Exactly as they appear below, repeat the lines from the one with "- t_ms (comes" through the one with "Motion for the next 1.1", and no others.
:: Available records
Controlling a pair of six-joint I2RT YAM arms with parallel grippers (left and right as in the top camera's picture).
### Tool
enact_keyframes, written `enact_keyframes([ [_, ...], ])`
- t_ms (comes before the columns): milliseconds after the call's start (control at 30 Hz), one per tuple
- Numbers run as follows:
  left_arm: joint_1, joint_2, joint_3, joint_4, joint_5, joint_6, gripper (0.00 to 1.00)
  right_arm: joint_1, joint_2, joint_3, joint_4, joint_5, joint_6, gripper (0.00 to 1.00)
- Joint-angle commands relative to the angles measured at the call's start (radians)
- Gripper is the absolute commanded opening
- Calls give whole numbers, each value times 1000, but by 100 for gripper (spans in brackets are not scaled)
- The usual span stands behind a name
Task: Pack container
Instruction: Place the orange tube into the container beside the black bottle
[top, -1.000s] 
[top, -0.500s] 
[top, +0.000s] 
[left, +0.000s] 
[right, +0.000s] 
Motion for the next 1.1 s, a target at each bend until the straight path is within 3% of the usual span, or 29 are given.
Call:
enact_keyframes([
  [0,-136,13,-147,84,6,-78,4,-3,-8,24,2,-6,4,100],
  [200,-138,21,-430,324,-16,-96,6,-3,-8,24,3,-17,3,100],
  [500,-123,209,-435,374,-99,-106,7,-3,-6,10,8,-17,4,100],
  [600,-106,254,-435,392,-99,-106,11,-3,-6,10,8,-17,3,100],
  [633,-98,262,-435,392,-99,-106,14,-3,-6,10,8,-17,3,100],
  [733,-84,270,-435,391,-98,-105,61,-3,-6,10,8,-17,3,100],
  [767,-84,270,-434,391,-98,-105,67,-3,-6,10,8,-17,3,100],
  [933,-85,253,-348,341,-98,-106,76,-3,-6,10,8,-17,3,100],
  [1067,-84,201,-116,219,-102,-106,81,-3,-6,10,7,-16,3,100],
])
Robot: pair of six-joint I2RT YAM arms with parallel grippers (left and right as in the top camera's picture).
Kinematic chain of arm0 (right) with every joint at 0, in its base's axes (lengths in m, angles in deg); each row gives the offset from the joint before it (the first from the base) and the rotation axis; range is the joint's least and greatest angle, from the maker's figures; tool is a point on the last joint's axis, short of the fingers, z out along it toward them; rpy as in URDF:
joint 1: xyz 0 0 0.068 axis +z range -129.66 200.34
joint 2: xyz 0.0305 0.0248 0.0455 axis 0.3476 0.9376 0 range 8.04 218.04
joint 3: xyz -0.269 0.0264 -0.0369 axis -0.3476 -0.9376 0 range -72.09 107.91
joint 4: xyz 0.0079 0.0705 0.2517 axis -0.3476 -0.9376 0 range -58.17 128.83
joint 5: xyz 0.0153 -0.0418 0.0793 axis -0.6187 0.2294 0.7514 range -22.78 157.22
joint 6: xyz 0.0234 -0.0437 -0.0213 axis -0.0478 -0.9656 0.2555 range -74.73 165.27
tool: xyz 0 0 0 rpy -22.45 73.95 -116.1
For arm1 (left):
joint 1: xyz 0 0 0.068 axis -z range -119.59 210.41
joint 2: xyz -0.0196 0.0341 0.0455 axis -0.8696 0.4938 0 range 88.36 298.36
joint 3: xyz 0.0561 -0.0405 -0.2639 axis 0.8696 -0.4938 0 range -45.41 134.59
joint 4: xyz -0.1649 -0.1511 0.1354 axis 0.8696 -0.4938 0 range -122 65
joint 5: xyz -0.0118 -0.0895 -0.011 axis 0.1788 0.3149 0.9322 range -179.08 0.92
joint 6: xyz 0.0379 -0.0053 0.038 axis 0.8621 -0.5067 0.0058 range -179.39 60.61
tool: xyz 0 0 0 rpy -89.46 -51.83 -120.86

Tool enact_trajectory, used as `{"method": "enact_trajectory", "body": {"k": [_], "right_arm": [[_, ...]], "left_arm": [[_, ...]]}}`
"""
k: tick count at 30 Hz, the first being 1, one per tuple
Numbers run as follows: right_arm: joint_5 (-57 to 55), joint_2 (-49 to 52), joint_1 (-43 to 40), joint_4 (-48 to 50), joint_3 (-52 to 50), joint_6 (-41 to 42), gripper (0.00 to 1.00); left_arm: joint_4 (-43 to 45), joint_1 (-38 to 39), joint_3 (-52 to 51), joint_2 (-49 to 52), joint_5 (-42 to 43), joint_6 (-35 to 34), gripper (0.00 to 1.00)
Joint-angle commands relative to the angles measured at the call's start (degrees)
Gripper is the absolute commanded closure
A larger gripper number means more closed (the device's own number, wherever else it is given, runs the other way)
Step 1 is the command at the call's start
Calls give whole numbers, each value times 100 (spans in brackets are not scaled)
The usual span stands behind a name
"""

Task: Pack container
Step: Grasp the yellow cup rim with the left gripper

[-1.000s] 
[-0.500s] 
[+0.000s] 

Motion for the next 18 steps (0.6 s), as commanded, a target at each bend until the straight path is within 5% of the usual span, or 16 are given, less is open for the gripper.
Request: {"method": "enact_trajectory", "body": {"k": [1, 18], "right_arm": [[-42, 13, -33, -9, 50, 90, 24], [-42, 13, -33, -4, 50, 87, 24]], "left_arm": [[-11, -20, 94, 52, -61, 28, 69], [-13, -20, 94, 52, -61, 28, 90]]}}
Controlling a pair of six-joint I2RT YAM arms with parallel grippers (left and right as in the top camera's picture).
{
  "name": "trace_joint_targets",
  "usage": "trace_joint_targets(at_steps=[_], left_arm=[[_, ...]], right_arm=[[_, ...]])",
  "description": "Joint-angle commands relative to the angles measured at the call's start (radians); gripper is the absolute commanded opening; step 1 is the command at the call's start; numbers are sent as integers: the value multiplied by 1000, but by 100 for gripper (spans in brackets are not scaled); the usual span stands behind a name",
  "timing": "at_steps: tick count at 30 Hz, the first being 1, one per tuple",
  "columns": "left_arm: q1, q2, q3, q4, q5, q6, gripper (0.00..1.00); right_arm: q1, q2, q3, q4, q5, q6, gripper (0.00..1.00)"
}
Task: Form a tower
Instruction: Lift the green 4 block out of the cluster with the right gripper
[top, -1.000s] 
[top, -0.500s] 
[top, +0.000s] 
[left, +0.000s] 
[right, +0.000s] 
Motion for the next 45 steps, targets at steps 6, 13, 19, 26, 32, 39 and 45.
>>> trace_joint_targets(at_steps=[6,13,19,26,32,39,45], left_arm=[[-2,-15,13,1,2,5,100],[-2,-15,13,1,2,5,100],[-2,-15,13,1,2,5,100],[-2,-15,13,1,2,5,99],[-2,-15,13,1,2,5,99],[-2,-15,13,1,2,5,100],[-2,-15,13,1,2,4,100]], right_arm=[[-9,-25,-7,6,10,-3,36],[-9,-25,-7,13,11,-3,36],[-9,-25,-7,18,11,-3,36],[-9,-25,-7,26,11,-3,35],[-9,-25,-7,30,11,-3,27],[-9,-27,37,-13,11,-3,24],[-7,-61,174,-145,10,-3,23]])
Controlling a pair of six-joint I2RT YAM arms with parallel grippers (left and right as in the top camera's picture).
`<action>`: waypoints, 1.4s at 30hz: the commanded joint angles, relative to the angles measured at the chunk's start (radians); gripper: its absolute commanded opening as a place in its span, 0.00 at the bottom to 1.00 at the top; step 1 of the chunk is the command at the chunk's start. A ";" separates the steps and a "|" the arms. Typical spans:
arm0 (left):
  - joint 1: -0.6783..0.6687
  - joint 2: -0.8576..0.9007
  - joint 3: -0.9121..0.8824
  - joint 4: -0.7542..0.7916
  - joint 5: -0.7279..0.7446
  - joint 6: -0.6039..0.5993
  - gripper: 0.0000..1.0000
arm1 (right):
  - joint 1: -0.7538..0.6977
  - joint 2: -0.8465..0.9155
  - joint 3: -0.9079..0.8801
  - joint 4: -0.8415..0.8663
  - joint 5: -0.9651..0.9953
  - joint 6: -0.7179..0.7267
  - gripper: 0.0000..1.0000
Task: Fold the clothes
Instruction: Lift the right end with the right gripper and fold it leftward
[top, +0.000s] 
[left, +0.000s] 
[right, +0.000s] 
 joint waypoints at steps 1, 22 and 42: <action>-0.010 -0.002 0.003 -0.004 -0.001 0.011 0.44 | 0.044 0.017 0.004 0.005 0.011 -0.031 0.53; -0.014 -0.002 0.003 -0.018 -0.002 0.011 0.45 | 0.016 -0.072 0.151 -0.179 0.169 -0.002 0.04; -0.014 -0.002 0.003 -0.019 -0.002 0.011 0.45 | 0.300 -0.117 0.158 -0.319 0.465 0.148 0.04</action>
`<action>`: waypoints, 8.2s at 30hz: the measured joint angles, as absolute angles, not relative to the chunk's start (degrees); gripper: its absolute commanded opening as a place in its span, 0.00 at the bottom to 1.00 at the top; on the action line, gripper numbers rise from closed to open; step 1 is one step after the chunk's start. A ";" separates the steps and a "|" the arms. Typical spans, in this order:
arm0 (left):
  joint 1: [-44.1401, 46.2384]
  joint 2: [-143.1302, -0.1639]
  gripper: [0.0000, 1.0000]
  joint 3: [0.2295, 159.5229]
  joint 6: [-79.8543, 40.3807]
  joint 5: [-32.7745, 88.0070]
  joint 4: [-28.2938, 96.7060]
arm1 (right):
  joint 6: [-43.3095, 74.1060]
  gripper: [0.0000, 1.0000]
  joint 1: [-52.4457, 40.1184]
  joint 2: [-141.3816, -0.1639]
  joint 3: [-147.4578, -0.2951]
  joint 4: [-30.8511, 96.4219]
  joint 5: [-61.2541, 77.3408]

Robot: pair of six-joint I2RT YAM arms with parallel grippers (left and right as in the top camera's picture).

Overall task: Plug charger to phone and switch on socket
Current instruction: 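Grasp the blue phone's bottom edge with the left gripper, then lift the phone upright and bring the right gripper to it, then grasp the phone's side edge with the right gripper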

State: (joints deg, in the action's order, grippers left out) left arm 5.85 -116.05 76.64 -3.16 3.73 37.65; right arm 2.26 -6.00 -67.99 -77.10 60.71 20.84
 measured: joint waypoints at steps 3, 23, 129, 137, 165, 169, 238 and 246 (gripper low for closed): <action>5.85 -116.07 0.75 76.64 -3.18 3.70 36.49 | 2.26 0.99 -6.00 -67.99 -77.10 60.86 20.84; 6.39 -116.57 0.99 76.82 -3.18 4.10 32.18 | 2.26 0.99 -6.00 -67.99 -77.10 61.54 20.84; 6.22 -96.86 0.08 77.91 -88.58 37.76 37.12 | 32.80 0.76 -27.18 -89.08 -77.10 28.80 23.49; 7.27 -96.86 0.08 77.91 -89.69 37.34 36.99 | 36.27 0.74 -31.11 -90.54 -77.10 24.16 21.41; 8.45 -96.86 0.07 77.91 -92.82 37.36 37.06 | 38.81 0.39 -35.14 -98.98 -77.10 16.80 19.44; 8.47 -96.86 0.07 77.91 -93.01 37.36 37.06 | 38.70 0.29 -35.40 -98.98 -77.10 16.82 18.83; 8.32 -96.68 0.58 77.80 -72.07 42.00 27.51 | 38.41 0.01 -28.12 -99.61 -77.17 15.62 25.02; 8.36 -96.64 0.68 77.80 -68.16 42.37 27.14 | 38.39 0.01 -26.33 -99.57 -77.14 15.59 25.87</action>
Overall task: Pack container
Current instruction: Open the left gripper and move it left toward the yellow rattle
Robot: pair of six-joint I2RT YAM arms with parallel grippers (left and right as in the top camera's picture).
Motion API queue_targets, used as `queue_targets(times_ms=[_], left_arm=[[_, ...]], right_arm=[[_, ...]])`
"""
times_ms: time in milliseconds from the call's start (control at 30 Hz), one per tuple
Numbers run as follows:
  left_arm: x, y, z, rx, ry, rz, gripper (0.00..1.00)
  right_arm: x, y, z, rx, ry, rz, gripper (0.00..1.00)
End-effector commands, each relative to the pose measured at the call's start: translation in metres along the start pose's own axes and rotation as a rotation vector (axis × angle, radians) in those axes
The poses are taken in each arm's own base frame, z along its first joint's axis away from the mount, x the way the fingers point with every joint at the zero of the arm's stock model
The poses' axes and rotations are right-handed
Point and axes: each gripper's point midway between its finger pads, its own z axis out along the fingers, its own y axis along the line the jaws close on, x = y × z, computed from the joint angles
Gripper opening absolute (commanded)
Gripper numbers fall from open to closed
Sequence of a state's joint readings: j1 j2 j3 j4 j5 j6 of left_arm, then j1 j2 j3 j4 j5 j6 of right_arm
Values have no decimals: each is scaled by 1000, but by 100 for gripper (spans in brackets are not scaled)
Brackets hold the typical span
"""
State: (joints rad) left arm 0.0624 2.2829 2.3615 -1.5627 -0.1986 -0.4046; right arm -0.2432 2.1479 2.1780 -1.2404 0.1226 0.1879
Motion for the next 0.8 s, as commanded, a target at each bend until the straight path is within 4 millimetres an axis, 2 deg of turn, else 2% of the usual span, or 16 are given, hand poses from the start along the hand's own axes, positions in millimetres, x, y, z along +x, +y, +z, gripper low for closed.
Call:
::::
• Result for this task:
- t_ms (comes before the columns): milliseconds after the call's start (control at 30 Hz), one per tuple
- Numbers run as follows:
  left_arm: joint_1, joint_2, joint_3, joint_4, joint_5, joint_6, gripper (0.00 to 1.00)
  right_arm: joint_1, joint_2, joint_3, joint_4, joint_5, joint_6, gripper (0.00 to 1.00)
- Joint-angle commands relative to the angles measured at the call's start (radians)
- Gripper is the absolute commanded opening
- Calls give whole numbers, each value times 1000, but by 100 for gripper (spans in brackets are not scaled)
- The usual span stands behind a name
Task: Pack container
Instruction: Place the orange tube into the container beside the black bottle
[top, -1.000s] 
[top, -0.500s] 
[top, +0.000s] 
[left, +0.000s] 
[right, +0.000s] 
Motion for the next 1.1 s, a target at each bend until the straight path is within 3% of the usual span, or 29 are given.

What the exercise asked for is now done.